Find the line with "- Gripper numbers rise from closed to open" in the entries below. Repeat it, every following line, and the line with "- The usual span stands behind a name", exactly and with nothing added.
-- Data section follows --
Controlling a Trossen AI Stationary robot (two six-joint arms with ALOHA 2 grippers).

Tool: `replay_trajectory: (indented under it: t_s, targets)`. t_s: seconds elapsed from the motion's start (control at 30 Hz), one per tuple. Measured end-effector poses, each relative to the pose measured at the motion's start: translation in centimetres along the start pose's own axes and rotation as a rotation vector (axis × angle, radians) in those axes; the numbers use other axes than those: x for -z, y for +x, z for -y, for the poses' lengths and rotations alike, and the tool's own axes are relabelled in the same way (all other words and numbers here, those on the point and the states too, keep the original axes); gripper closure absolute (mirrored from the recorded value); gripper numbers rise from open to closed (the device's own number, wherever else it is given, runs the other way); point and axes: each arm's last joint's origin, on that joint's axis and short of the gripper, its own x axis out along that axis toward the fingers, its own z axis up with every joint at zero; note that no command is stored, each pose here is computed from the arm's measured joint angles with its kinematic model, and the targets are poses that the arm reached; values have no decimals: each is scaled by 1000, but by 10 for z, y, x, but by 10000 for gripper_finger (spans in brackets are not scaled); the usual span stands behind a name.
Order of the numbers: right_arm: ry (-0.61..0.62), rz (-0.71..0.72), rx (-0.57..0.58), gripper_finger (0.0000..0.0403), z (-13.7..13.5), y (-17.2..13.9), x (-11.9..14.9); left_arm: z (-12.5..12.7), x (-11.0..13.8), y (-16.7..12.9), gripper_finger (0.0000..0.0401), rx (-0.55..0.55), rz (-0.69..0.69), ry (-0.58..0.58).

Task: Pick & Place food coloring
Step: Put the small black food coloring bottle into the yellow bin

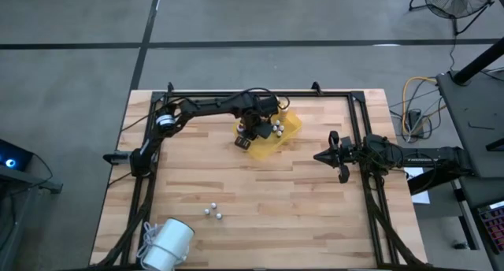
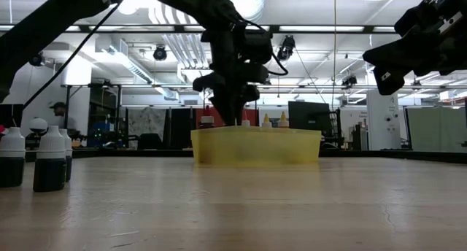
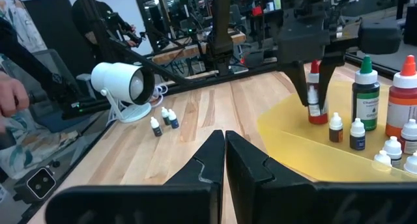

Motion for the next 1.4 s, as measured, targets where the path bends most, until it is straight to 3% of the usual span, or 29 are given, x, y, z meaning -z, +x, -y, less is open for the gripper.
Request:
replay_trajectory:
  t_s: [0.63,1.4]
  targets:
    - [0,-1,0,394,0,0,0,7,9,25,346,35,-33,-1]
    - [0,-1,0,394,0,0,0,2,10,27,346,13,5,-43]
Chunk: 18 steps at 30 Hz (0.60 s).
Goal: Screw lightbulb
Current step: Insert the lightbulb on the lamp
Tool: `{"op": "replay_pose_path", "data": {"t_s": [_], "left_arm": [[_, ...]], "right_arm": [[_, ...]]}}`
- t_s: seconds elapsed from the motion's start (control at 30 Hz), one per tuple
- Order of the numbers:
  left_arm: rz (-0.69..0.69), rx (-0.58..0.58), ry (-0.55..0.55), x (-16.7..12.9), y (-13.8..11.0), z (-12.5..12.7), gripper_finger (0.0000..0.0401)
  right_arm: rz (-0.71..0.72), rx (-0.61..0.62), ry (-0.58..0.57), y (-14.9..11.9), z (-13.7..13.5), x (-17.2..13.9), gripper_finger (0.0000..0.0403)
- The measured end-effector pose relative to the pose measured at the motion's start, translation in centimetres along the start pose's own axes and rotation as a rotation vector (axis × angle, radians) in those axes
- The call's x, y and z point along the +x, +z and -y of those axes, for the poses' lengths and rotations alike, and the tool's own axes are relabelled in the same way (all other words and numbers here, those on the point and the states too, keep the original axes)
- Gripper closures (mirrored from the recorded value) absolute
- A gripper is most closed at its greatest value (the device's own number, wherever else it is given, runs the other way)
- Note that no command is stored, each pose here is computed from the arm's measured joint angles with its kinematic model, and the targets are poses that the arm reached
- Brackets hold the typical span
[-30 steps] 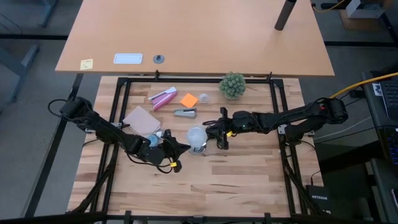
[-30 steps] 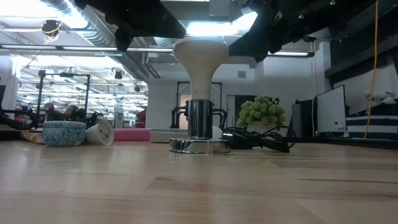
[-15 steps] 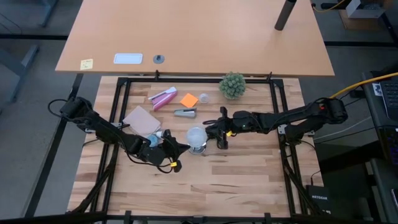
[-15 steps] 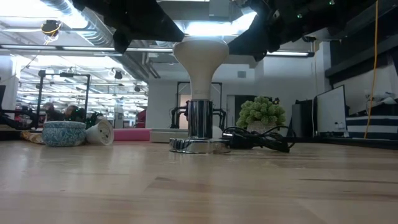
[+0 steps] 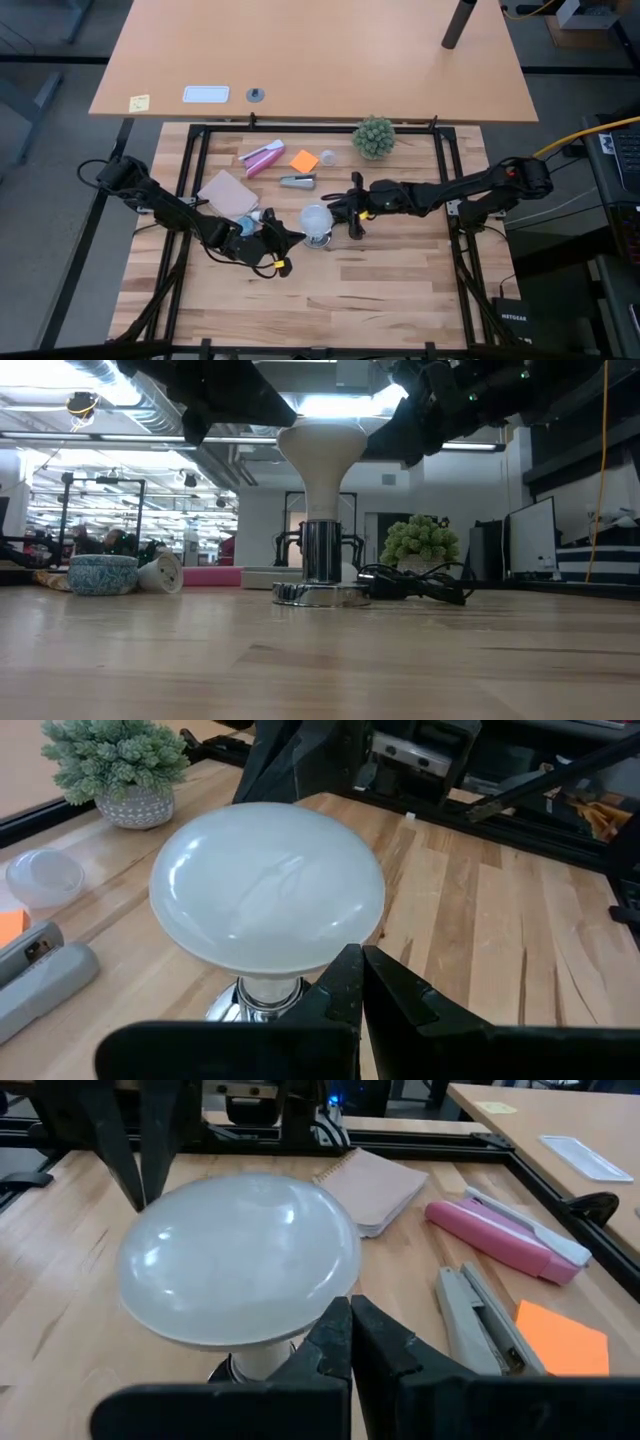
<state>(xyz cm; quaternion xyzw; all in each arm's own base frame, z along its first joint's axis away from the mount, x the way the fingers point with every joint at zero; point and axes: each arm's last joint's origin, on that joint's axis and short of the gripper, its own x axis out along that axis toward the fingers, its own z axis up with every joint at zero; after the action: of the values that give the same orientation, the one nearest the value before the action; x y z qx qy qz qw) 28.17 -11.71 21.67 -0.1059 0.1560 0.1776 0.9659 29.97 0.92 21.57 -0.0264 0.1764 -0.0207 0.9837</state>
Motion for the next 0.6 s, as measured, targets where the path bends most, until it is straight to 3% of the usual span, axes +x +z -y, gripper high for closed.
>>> {"op": "replay_pose_path", "data": {"t_s": [0.6], "left_arm": [[0.003,0.007,0.043,0.0,-0.14,-0.21,0.04]], "right_arm": [[-0.001,0.028,0.048,-0.06,-0.13,0.06,0.0398]]}}
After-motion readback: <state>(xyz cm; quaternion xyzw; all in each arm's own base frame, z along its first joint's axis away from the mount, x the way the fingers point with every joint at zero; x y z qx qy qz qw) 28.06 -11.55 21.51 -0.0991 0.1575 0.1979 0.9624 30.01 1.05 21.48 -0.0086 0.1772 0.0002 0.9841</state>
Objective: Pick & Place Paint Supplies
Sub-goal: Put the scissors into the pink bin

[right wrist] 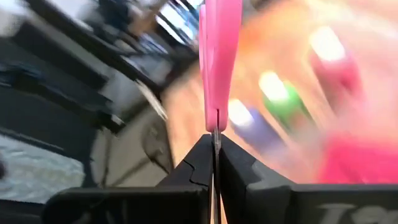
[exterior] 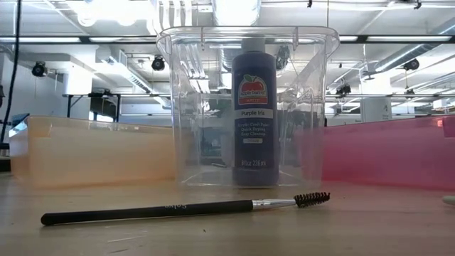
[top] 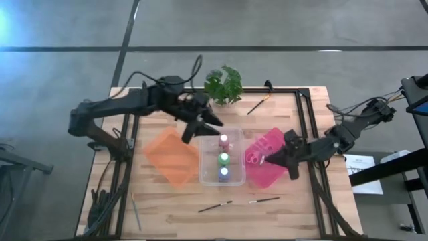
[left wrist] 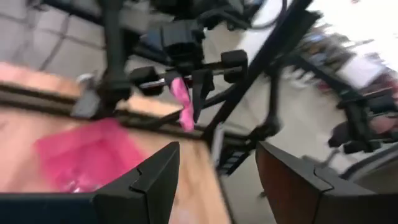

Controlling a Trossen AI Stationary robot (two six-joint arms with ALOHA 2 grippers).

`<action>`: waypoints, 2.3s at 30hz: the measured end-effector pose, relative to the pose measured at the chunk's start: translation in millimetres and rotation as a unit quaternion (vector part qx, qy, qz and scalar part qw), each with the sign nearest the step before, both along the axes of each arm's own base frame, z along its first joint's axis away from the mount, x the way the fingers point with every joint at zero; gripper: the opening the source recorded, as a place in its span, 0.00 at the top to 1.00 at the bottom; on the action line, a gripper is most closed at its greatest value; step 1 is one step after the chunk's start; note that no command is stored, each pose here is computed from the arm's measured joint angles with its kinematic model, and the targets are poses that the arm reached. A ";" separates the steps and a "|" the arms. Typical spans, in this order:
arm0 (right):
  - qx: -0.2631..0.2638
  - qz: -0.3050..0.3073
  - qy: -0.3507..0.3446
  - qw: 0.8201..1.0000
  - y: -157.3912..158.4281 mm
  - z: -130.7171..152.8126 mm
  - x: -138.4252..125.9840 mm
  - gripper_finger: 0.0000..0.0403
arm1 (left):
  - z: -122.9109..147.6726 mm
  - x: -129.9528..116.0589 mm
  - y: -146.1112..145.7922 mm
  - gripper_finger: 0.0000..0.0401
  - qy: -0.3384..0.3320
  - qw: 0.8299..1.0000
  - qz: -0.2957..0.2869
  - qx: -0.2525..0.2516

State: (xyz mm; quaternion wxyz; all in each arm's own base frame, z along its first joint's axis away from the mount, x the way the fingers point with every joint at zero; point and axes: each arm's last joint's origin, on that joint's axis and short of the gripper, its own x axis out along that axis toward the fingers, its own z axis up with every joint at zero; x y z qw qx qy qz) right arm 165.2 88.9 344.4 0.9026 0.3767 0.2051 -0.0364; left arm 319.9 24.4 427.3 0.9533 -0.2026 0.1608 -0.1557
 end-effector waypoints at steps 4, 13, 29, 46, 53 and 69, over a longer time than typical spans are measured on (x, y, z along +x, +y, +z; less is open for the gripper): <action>0.065 -0.071 0.130 0.987 -5.7 -26.8 -11.4 0.98 | 8.3 -29.7 -7.1 0.45 0.034 0.999 0.037 0.018; 0.175 -0.182 0.298 0.921 -13.2 -79.9 -26.5 0.98 | -8.0 -55.7 -18.8 0.45 0.068 0.995 0.063 0.021; 0.348 -0.296 0.248 0.854 -16.7 -147.2 -27.8 0.98 | -48.1 -51.3 -46.4 0.45 0.050 0.998 0.030 -0.013; 0.359 -0.425 0.230 0.798 -50.8 -166.2 -25.0 0.98 | -36.4 -61.7 -68.2 0.45 0.007 1.000 0.009 -0.003; 0.363 -0.442 0.203 0.795 -54.7 -171.5 -23.6 0.98 | -36.6 -62.5 -72.9 0.45 0.008 1.000 0.003 -0.001; 0.338 -0.456 0.155 0.808 -57.5 -171.0 -21.6 0.72 | -36.7 -63.0 -75.0 0.45 0.009 1.000 -0.002 -0.001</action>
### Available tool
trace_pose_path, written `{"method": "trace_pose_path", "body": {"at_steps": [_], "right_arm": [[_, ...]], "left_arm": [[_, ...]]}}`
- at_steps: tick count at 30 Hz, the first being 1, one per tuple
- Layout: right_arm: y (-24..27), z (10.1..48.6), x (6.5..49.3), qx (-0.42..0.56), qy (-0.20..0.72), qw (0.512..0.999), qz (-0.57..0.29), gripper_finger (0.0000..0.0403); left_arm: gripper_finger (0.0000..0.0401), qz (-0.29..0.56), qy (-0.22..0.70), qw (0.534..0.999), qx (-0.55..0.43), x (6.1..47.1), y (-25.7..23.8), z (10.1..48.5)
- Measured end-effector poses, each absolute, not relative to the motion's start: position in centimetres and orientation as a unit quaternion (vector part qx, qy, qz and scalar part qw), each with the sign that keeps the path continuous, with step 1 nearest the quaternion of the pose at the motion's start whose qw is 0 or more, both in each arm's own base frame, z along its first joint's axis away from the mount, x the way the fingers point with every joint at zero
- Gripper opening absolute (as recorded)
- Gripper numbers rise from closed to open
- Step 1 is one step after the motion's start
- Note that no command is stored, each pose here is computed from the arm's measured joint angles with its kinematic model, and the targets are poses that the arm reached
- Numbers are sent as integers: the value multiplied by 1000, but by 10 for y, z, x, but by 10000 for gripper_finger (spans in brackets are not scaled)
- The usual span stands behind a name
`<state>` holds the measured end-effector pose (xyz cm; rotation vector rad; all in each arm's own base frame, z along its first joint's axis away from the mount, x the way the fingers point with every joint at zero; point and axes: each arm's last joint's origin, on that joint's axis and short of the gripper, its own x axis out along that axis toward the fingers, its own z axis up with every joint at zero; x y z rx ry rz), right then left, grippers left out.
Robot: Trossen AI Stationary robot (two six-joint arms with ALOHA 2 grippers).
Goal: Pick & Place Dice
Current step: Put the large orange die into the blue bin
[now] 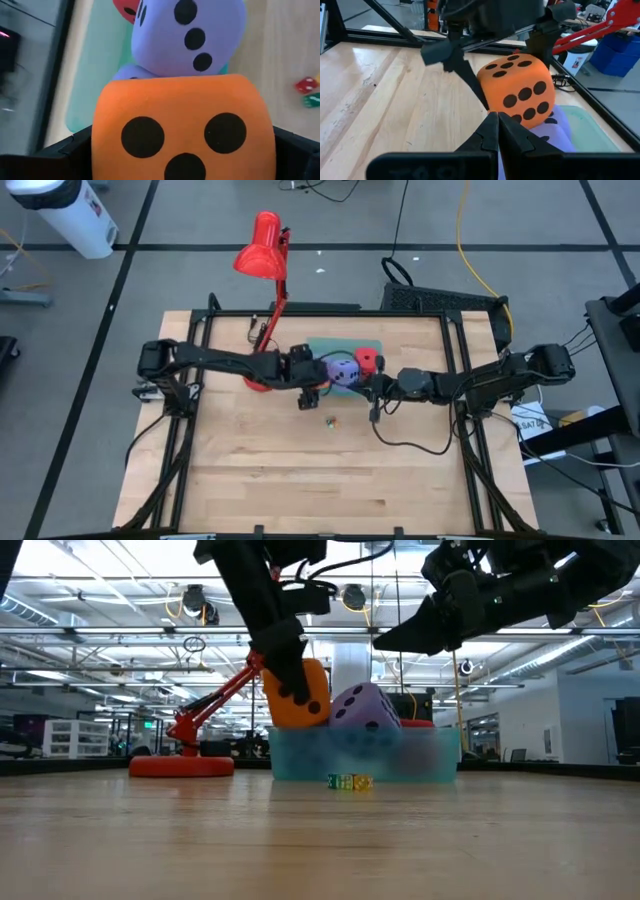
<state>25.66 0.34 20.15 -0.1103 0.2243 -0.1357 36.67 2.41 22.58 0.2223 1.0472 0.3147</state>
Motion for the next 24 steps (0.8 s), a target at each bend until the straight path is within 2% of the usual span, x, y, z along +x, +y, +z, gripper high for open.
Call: {"method": "trace_pose_path", "body": {"at_steps": [8,13,18,24], "right_arm": [[3,201,256,-44,115,990,-68,0],[1,202,258,-51,103,993,-20,0],[-8,203,262,-88,76,993,16,0],[-28,194,277,-145,70,987,-11,0]], "left_arm": [[392,155,516,832,130,375,21,206],[392,134,519,834,133,374,29,207],[392,109,521,833,151,373,36,210],[392,110,515,836,156,374,42,210]]}}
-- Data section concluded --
_Expected output_
- Gripper numbers rise from closed to open
- Step 1 is one step after the motion's start
- Note that no command is stored, each pose here is computed from the arm's measured joint angles with its kinematic model, and the targets are poses that the arm reached
- Numbers are sent as integers: the value multiplied by 1000, but by 10 for y, z, x, but by 10000 for gripper_finger (spans in brackets are not scaled)
- The usual span stands behind a name

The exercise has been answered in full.